The task ▸ Whatever lines the data contains, output all of them unchanged.

_ _ _

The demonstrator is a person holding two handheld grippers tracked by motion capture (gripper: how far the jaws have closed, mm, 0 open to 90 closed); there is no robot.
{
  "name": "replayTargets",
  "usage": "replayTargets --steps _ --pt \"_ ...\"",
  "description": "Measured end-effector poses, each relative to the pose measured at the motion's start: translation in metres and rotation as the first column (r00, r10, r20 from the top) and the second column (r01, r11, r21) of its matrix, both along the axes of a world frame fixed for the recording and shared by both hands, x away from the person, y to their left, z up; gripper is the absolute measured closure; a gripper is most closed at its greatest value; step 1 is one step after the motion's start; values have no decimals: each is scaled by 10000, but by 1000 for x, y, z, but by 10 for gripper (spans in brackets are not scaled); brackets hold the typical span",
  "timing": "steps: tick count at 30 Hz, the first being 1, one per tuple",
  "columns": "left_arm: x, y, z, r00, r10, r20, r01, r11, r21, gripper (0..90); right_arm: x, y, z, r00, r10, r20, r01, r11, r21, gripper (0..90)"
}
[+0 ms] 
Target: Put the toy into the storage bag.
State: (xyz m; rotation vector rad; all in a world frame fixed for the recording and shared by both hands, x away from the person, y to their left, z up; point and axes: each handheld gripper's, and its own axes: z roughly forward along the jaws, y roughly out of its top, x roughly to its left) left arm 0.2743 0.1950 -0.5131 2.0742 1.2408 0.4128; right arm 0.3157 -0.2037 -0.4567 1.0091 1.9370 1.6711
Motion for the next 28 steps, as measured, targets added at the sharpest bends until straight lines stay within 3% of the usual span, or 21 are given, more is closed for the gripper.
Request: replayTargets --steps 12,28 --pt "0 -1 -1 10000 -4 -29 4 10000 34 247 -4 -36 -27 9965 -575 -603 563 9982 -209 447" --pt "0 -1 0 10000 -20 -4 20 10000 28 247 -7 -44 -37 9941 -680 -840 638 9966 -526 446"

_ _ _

Reply ▸
The demonstrator is a person holding two handheld grippers tracked by motion capture (gripper: how far the jaws have closed, mm, 0 open to 90 closed); there is no robot.
{
  "name": "replayTargets",
  "usage": "replayTargets --steps _ --pt \"_ ...\"",
  "description": "Measured end-effector poses, each relative to the pose measured at the motion's start: translation in metres and rotation as the first column (r00, r10, r20 from the top) and the second column (r01, r11, r21) of its matrix, both along the axes of a world frame fixed for the recording and shared by both hands, x away from the person, y to their left, z up; gripper is the absolute measured closure; a gripper is most closed at its greatest value; step 1 is one step after the motion's start; values have no decimals: each is scaled by 10000, but by 1000 for x, y, z, but by 10 for gripper (spans in brackets are not scaled); brackets hold the typical span",
  "timing": "steps: tick count at 30 Hz, the first being 1, one per tuple",
  "columns": "left_arm: x, y, z, r00, r10, r20, r01, r11, r21, gripper (0..90); right_arm: x, y, z, r00, r10, r20, r01, r11, r21, gripper (0..90)"
}
[+0 ms] 
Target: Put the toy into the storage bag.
State: (xyz m; rotation vector rad; all in a world frame fixed for the recording and shared by both hands, x away from the person, y to their left, z up; point and axes: each handheld gripper's, and its own axes: z roughly forward along the jaws, y roughly out of its top, x roughly to its left) left arm 0.2743 0.1950 -0.5131 2.0742 1.2408 0.4128; right arm 0.3157 -0.2037 -0.4567 1.0091 1.9370 1.6711
Motion for the next 28 steps, as measured, targets added at the sharpest bends until straight lines stay within 3% of the usual span, or 21 are given, more is closed for the gripper.
Request: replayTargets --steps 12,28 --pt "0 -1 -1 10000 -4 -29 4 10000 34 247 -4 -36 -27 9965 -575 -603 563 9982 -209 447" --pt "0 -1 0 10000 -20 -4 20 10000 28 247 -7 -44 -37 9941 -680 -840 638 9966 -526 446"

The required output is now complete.